### EXERCISE GOAL
Copy out the whole listing exactly as written, leaving the pictures behind.

### DATASET SECTION
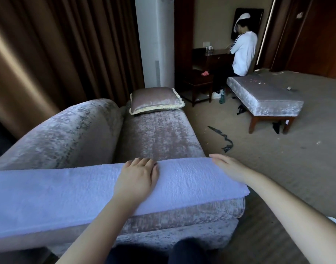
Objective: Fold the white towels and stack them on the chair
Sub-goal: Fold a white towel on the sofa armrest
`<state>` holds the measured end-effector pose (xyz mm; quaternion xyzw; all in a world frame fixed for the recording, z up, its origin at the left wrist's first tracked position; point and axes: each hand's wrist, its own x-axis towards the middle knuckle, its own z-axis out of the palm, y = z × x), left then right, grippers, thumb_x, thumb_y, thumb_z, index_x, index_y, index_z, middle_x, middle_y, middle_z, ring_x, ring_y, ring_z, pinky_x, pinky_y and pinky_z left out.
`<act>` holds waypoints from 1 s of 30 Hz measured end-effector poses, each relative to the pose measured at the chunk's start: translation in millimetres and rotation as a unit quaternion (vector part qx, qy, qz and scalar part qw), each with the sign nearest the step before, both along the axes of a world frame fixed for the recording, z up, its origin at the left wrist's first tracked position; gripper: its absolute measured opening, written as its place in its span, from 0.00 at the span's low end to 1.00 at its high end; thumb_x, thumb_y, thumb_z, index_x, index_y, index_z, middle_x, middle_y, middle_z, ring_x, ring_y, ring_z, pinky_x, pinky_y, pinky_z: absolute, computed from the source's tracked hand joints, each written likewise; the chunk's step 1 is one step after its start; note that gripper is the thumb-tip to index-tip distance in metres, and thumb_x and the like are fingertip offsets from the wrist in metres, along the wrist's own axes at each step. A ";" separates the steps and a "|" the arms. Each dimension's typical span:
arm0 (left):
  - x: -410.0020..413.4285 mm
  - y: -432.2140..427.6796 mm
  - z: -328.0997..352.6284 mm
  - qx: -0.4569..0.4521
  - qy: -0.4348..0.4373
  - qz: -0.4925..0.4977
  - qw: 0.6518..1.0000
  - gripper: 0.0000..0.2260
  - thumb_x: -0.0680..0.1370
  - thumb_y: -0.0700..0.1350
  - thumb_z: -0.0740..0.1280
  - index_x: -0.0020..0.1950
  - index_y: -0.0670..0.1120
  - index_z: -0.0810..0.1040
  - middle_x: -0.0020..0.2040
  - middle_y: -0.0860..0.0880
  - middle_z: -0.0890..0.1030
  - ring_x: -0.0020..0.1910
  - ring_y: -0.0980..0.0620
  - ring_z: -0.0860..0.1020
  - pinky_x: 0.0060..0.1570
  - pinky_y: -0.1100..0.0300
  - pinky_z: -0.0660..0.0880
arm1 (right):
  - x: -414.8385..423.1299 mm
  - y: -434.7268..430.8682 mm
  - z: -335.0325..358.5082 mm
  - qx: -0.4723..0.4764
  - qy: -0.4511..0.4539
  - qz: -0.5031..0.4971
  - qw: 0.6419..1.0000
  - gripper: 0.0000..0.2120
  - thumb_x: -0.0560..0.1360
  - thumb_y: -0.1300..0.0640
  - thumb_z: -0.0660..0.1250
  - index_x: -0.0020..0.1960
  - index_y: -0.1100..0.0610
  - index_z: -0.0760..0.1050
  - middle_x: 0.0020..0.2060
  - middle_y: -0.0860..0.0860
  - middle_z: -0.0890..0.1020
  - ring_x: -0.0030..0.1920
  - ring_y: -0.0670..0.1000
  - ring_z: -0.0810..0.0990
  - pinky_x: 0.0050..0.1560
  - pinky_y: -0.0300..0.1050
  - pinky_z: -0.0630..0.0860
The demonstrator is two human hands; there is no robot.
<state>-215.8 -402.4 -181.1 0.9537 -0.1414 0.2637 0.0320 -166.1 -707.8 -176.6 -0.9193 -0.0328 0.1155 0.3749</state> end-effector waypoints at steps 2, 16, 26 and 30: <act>-1.5 -2.0 0.8 -0.002 -0.002 -0.002 1.000 0.17 0.80 0.51 0.54 0.45 0.48 0.81 0.40 0.53 0.82 0.41 0.49 0.79 0.42 0.54 0.75 | 3.8 -3.3 -2.0 0.043 0.019 -0.029 0.998 0.23 0.82 0.45 0.56 0.74 0.50 0.64 0.73 0.47 0.66 0.72 0.48 0.64 0.65 0.43 0.64; -3.4 -2.2 0.1 -0.007 -0.015 -0.001 1.000 0.19 0.80 0.51 0.52 0.46 0.47 0.81 0.41 0.52 0.82 0.41 0.48 0.79 0.40 0.53 0.75 | -11.8 -37.4 18.9 0.131 0.049 -0.102 0.985 0.21 0.76 0.54 0.69 0.68 0.52 0.70 0.56 0.50 0.78 0.53 0.46 0.75 0.44 0.39 0.68; -3.4 -2.2 0.4 -0.009 -0.019 -0.004 1.000 0.19 0.80 0.51 0.52 0.46 0.48 0.81 0.41 0.53 0.82 0.40 0.49 0.79 0.40 0.54 0.74 | -29.6 -42.8 24.1 0.099 0.064 -0.086 0.989 0.13 0.77 0.53 0.67 0.47 0.64 0.79 0.43 0.54 0.80 0.42 0.50 0.73 0.39 0.43 0.65; -5.4 -5.0 2.3 -0.005 -0.029 -0.006 1.000 0.18 0.80 0.51 0.52 0.45 0.47 0.81 0.41 0.53 0.82 0.40 0.48 0.78 0.43 0.53 0.74 | -31.3 -46.1 25.8 0.110 0.023 -0.069 0.991 0.11 0.78 0.57 0.66 0.47 0.66 0.76 0.39 0.54 0.78 0.40 0.51 0.75 0.38 0.42 0.68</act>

### YOUR SOLUTION
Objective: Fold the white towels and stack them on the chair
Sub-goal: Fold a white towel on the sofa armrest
`<state>` holds the measured end-effector pose (xyz mm; quaternion xyzw; all in a world frame fixed for the recording, z up, its origin at the left wrist's first tracked position; point and axes: each hand's wrist, its own x-axis towards the middle knuckle, its own z-axis out of the palm, y = z × x), left then right, grippers, thumb_x, thumb_y, thumb_z, index_x, index_y, index_z, middle_x, middle_y, middle_z, ring_x, ring_y, ring_z, pinky_x, pinky_y and pinky_z left out.
`<act>` holds waypoints from 1 s of 30 Hz measured end-effector poses, each relative to the pose measured at the chunk's start: translation in millimetres and rotation as a unit quaternion (vector part qx, qy, qz and scalar part qw), each with the sign nearest the step before, both along the axes of a world frame fixed for the recording, z up, its origin at the left wrist's first tracked position; gripper: its absolute measured opening, written as its place in its span, from 0.00 at the span's low end to 1.00 at its high end; thumb_x, thumb_y, thumb_z, index_x, index_y, index_z, middle_x, middle_y, middle_z, ring_x, ring_y, ring_z, pinky_x, pinky_y, pinky_z: absolute, computed from the source's tracked hand joints, each written likewise; the chunk's step 1 is one step after its start; note that gripper is the thumb-tip to index-tip distance in metres, and thumb_x and the like are fingertip offsets from the wrist in metres, along the wrist's own axes at each step. A ";" separates the steps and a "|" the arms. Each dimension's typical span:
arm0 (left):
  - x: -410.0020..413.4285 mm
  - y: -432.2140..427.6796 mm
  - z: -328.0997..352.6284 mm
  - qx: -0.4569..0.4521
  - qy: -0.4348..0.4373
  - qz: -0.4925..0.4977
  - qw: 0.6518..1.0000
  - gripper: 0.0000..0.2260
  - thumb_x: -0.0680..0.1370
  - thumb_y: -0.0700..0.1350
  - thumb_z: -0.0740..0.1280
  - index_x: -0.0020..0.1950
  - index_y: -0.0670..0.1120
  - index_z: -0.0810..0.1040
  - middle_x: -0.0020..0.2040
  - middle_y: -0.0860..0.0880
  - middle_z: -0.0890..0.1030
  - ring_x: -0.0020..0.1910
  - ring_y: -0.0980..0.0620
  - ring_z: -0.0860..0.1020
  - pinky_x: 0.0060..0.1570
  - pinky_y: -0.1100..0.0300
  - pinky_z: -0.0660..0.0880
arm1 (right):
  - x: -414.8385..423.1299 mm
  - y: -434.7268..430.8682 mm
  - z: -335.0325..358.5082 mm
  - qx: -0.4723..0.4764
  - qy: -0.4511..0.4539
  - qz: -0.5031..0.4971
  - qw: 0.6419..1.0000
  - gripper: 0.0000..0.2120
  - thumb_x: -0.0560..0.1360
  - thumb_y: -0.1300..0.0640
  - thumb_z: -0.0660..0.1250
  - index_x: -0.0020..0.1960
  - index_y: -0.1100..0.0610
  - index_z: -0.0760..0.1050
  - middle_x: 0.0020..0.2060
  - middle_y: -0.0860..0.0860
  - middle_z: -0.0890..0.1020
  - ring_x: -0.0030..0.1920
  - ring_y: -0.0670..0.1000
  - ring_z: -0.0810..0.0990
  - pinky_x: 0.0050..0.1560
  - pinky_y: -0.0300..0.1050
  - pinky_z: -0.0630..0.0860
The demonstrator is two human hands; there is no robot.
<state>-215.8 -402.4 -181.1 0.9537 -0.1414 0.2637 0.0320 -166.1 -707.8 -176.6 -0.9193 -0.0328 0.1155 0.3749</state> end-effector waypoints at steps 2, 16, 26 and 30: <act>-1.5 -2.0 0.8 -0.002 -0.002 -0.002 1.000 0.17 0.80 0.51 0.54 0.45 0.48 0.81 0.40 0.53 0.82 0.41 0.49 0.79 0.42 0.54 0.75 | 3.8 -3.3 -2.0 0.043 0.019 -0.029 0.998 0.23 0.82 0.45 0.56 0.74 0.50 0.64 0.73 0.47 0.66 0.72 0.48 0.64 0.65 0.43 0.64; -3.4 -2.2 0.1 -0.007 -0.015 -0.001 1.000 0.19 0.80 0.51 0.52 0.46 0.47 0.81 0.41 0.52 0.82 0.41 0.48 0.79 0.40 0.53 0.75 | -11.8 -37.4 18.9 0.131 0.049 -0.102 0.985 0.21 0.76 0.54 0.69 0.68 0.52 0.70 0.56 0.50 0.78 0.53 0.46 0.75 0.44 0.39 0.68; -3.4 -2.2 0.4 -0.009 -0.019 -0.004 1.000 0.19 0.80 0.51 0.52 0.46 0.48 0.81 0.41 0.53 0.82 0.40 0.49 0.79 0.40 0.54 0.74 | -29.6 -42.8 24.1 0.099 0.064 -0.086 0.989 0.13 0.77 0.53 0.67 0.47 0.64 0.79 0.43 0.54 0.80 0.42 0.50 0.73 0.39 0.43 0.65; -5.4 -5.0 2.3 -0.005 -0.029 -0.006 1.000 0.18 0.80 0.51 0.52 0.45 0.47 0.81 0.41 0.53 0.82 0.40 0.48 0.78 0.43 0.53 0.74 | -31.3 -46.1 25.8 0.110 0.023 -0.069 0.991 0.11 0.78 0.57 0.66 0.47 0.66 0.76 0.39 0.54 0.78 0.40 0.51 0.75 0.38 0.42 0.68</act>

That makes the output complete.